**EXERCISE PROMPT**
Nothing but the lines from the one that contains "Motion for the" through the end of the listing should appear, set down exactly.

**DATA FOR REVIEW**

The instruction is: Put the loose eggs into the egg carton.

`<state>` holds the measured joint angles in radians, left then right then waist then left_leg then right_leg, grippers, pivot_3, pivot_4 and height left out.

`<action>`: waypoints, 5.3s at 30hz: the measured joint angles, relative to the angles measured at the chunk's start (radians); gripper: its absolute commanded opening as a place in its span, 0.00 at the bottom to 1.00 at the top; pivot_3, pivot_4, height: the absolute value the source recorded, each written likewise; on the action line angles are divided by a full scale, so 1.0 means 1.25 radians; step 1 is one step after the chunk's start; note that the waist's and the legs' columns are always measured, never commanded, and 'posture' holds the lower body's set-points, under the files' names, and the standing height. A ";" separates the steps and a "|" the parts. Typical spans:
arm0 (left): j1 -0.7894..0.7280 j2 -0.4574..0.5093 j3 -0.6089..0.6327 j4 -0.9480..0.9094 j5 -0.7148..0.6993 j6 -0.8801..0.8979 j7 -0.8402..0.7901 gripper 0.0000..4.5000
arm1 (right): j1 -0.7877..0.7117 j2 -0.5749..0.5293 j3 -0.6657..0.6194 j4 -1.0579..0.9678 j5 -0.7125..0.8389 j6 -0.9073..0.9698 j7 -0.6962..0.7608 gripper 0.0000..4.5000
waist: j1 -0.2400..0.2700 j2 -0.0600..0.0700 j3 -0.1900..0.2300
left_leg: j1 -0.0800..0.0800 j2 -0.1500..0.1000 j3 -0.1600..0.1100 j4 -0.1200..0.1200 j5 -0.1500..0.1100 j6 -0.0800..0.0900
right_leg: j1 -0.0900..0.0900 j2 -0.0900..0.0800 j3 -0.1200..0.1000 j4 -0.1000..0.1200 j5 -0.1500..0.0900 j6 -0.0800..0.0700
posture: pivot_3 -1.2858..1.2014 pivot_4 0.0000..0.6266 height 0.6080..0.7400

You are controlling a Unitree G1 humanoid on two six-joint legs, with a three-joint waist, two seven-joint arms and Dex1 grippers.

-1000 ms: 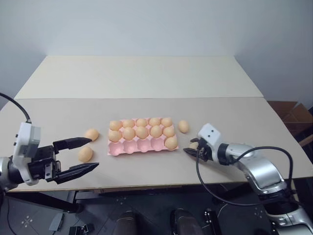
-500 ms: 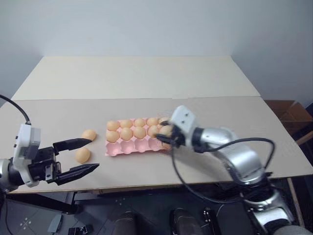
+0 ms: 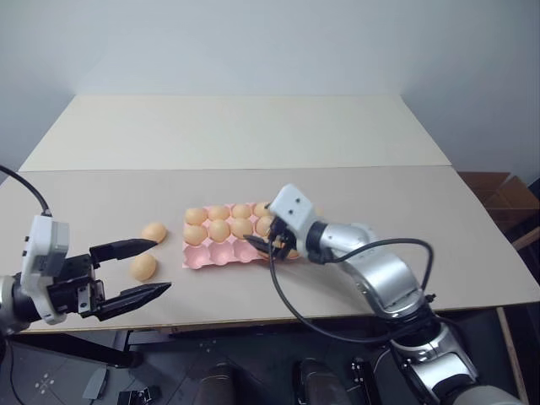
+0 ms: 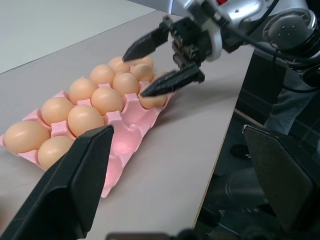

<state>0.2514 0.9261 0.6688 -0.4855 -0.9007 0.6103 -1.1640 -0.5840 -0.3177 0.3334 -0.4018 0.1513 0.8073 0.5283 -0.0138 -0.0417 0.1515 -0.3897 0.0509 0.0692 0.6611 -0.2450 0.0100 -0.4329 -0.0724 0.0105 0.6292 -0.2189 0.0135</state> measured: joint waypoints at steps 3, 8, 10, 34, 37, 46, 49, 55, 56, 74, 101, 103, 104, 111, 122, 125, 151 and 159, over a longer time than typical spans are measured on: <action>0.000 0.001 0.009 0.004 0.000 0.001 0.000 1.00 | 0.023 -0.055 -0.081 -0.064 0.059 0.004 0.043 0.99 | 0.003 0.000 0.000 | 0.000 -0.001 0.000 0.000 0.000 0.000 | 0.000 -0.001 0.000 -0.001 0.000 0.000 | 0.52 0.24 1.00; 0.029 0.002 0.036 0.013 0.010 0.002 -0.002 1.00 | 0.125 -0.208 -0.249 -0.114 0.178 0.000 0.176 0.99 | 0.002 0.000 0.000 | 0.000 -0.001 0.000 0.000 0.000 0.000 | 0.002 -0.002 0.000 -0.004 -0.001 0.000 | 0.52 0.24 1.00; 0.052 -0.001 0.058 0.014 0.010 0.003 -0.002 1.00 | 0.186 -0.278 -0.294 -0.107 0.205 -0.033 0.246 0.99 | 0.002 0.000 0.000 | 0.001 -0.001 0.000 0.000 -0.001 0.001 | 0.003 -0.002 0.000 -0.004 -0.003 -0.001 | 0.52 0.24 1.00; 0.079 -0.024 0.083 0.014 0.015 0.004 0.013 1.00 | 0.205 -0.322 -0.300 0.169 0.117 -0.322 0.303 0.99 | -0.001 0.000 0.000 | 0.005 -0.001 0.002 0.000 0.000 0.001 | 0.005 -0.001 0.002 -0.003 -0.005 0.000 | 0.52 0.24 1.00; 0.063 -0.017 0.085 0.015 0.007 0.007 0.015 1.00 | 0.143 -0.290 -0.237 0.244 0.066 -0.336 0.286 0.99 | 0.001 0.000 0.000 | 0.004 -0.001 0.001 0.000 0.000 0.001 | 0.005 -0.001 0.001 -0.002 -0.004 0.000 | 0.52 0.24 1.00; 0.111 -0.040 0.115 -0.027 -0.005 0.011 0.040 1.00 | -0.036 -0.159 -0.139 0.538 -0.048 -0.393 0.220 0.99 | -0.004 0.000 0.000 | 0.002 -0.001 0.002 0.000 0.000 0.001 | 0.004 -0.001 0.002 -0.004 -0.001 0.000 | 0.52 0.24 1.00; 0.138 -0.051 0.140 -0.045 -0.009 0.016 0.047 1.00 | -0.083 -0.129 -0.124 0.627 -0.077 -0.417 0.204 0.99 | -0.005 0.000 0.001 | 0.002 -0.001 0.001 0.000 0.000 0.001 | 0.004 -0.001 0.001 -0.003 -0.001 0.000 | 0.52 0.24 1.00; 0.181 -0.073 0.174 -0.075 -0.027 0.018 0.058 1.00 | -0.125 -0.091 -0.121 0.745 -0.096 -0.446 0.203 0.79 | -0.002 0.001 0.001 | 0.003 -0.001 0.001 0.000 0.000 0.001 | 0.004 -0.001 0.001 -0.003 -0.001 -0.001 | 0.52 0.24 1.00; 0.184 -0.073 0.174 -0.074 -0.028 0.018 0.059 1.00 | -0.126 -0.090 -0.121 0.751 -0.097 -0.446 0.203 0.72 | -0.002 0.001 0.001 | 0.003 -0.001 0.001 0.000 0.000 0.001 | 0.004 -0.001 0.001 -0.003 -0.001 -0.002 | 0.52 0.24 1.00; 0.054 -0.006 0.098 0.022 -0.012 0.016 0.027 1.00 | -0.065 0.003 -0.075 0.156 -0.037 -0.130 0.135 0.43 | -0.011 0.002 0.001 | 0.003 0.001 0.000 -0.001 0.000 0.001 | 0.003 0.001 0.000 0.000 0.000 0.000 | 0.52 0.24 1.00; 0.019 -0.007 0.054 0.054 0.030 0.002 0.009 1.00 | -0.009 -0.057 -0.107 -0.100 0.034 0.004 0.152 1.00 | 0.001 0.001 0.001 | -0.001 -0.001 0.001 -0.001 0.000 -0.001 | -0.001 -0.002 0.000 -0.001 0.000 0.000 | 0.52 0.24 1.00; 0.029 -0.008 0.064 0.054 0.030 0.002 0.008 1.00 | 0.014 -0.099 -0.160 -0.120 0.073 0.007 0.175 1.00 | 0.001 0.001 0.001 | -0.001 -0.001 0.001 -0.001 0.000 -0.001 | -0.001 -0.002 0.000 -0.001 -0.001 0.000 | 0.52 0.24 1.00; 0.035 -0.008 0.070 0.053 0.030 0.002 0.006 1.00 | 0.036 -0.126 -0.191 -0.126 0.096 0.006 0.192 1.00 | 0.002 0.001 0.001 | -0.001 -0.001 0.001 -0.001 0.000 -0.001 | -0.001 -0.002 0.000 -0.001 -0.001 0.000 | 0.52 0.24 1.00; 0.081 -0.022 0.110 0.051 0.042 -0.007 0.002 1.00 | 0.212 -0.299 -0.326 -0.074 0.171 -0.135 0.352 1.00 | -0.002 0.001 0.001 | 0.001 -0.001 0.001 -0.001 0.000 -0.001 | 0.001 -0.001 0.000 -0.002 -0.004 0.000 | 0.52 0.24 1.00; 0.116 -0.052 0.118 0.009 0.044 -0.025 0.023 1.00 | 0.272 -0.309 -0.344 0.093 0.183 -0.346 0.432 1.00 | -0.001 0.000 0.001 | 0.004 0.000 0.001 -0.001 0.000 -0.001 | 0.004 -0.001 0.001 -0.002 -0.005 0.001 | 0.52 0.24 1.00; 0.139 -0.079 0.138 -0.020 0.044 -0.016 0.075 1.00 | 0.255 -0.312 -0.343 0.096 0.183 -0.356 0.432 1.00 | -0.001 0.000 0.001 | 0.004 -0.001 0.001 -0.001 0.000 0.000 | 0.004 -0.001 0.002 -0.002 -0.004 0.000 | 0.52 0.24 1.00; -0.137 -0.219 -0.174 0.013 0.143 0.387 0.711 0.73 | 0.237 -0.318 -0.309 0.030 0.207 -0.363 0.399 1.00 | 0.009 0.000 0.001 | 0.005 -0.001 -0.001 0.000 0.000 0.001 | 0.007 -0.001 0.001 -0.003 0.001 0.002 | 0.52 0.24 1.00; -0.127 -0.182 -0.166 -0.022 0.157 0.339 0.656 0.38 | 0.249 -0.318 -0.310 0.013 0.212 -0.359 0.363 1.00 | 0.009 -0.001 0.001 | 0.004 -0.002 0.000 0.000 0.000 0.000 | 0.006 -0.002 0.001 -0.003 0.000 0.000 | 0.52 0.24 1.00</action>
<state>0.0925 0.6981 0.4615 -0.5124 -0.7044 1.0337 -0.3438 -0.2723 -0.7154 -0.0536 -0.3852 0.4165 0.3591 0.9823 -0.0021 -0.0424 0.1525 -0.3844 0.0490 0.0687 0.6607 -0.2452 0.0106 -0.4249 -0.0748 0.0114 0.6256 -0.2192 0.0138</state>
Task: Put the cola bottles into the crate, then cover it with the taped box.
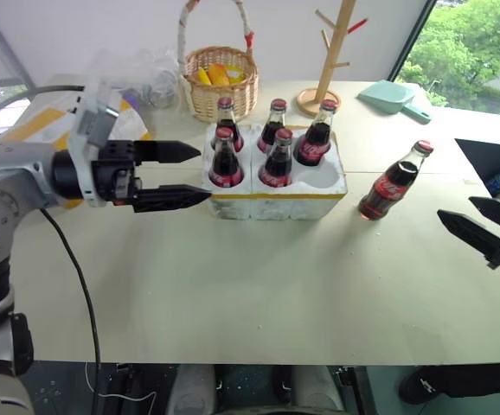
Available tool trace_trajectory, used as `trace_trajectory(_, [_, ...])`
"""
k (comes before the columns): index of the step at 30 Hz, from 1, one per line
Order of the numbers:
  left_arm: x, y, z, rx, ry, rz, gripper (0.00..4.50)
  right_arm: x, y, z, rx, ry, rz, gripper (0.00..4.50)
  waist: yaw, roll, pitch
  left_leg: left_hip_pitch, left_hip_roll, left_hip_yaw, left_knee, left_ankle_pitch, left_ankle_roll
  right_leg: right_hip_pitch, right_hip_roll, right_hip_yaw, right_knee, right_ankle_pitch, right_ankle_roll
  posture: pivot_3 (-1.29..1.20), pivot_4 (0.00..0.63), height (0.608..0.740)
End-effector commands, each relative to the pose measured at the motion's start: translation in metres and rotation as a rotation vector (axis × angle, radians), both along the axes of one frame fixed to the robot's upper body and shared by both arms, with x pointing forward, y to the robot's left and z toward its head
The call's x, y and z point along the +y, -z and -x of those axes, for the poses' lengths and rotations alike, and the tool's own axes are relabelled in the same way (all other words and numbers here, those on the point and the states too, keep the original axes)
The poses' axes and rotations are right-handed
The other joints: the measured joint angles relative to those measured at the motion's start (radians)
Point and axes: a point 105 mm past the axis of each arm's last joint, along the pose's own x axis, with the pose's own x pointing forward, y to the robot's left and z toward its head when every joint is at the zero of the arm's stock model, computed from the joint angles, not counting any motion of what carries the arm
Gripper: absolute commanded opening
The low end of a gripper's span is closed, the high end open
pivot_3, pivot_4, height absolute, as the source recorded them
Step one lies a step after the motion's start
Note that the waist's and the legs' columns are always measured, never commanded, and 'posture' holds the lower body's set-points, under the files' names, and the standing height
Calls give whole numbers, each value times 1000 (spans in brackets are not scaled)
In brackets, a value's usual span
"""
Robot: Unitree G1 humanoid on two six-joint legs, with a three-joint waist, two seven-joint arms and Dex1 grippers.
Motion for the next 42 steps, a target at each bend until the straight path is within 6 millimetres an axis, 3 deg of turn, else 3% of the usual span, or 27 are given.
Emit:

**TASK OUTPUT**
Motion for the next 42 steps, a target at each bend until the straight path is within 6 millimetres an axis, 3 deg of turn, else 3% of the usual span, or 27 are given.
Emit:

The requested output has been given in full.